## [WHAT IS NEEDED]
Which lines in the records below contain the word "place"? Return each of them.

## [DATA TO EXAMINE]

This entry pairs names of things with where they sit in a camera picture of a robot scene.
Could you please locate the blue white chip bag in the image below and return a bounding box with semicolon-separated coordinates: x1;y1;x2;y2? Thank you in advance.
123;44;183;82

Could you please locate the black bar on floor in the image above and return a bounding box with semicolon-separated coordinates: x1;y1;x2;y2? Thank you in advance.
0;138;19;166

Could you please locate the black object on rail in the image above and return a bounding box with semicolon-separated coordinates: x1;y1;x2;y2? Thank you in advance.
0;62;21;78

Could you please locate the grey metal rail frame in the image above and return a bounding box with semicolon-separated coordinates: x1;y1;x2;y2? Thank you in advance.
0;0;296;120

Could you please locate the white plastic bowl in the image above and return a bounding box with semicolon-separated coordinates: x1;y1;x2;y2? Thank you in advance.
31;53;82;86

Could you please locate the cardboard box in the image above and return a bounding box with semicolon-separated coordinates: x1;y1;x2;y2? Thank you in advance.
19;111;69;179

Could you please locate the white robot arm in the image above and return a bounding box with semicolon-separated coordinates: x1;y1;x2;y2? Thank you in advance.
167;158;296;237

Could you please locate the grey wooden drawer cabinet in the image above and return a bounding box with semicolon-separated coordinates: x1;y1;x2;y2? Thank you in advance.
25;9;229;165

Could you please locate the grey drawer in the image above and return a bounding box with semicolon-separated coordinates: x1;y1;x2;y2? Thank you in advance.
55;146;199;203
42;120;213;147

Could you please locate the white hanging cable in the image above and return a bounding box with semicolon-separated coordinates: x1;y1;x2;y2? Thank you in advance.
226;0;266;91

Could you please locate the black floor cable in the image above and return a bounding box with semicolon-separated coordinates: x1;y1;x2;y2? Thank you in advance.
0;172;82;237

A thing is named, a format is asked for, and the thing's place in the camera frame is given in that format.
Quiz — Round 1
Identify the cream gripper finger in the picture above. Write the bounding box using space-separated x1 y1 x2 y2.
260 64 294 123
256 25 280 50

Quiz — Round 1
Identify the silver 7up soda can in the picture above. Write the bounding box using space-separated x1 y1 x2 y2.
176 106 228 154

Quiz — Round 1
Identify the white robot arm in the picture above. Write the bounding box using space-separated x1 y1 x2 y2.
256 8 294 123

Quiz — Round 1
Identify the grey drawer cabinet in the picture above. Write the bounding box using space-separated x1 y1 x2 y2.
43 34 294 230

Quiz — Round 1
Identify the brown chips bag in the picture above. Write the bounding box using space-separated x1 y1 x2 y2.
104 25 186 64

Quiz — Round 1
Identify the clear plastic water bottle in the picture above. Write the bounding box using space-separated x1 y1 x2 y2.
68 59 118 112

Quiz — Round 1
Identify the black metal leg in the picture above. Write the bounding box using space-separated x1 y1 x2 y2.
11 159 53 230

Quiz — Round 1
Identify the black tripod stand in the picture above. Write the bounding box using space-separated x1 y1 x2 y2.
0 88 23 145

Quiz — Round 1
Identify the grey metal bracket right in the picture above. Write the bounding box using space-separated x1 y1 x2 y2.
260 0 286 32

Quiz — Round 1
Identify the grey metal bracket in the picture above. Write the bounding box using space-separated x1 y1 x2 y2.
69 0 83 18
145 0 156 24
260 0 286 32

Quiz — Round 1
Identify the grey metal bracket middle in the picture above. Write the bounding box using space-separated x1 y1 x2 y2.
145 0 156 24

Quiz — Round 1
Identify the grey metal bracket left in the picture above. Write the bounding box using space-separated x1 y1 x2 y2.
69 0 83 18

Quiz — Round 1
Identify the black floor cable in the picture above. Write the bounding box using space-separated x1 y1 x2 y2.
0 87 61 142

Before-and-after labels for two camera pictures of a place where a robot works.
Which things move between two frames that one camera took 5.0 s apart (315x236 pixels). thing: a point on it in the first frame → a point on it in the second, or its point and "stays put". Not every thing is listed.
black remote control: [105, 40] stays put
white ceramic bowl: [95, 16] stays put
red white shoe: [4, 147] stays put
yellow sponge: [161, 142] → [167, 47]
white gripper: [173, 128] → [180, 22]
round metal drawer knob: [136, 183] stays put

## [EXPECTED ANSWER]
A thing is named, a format is asked for, and the thing's place in the camera frame is given in that format.
Before-and-after labels for two camera pictures of a place where a robot works.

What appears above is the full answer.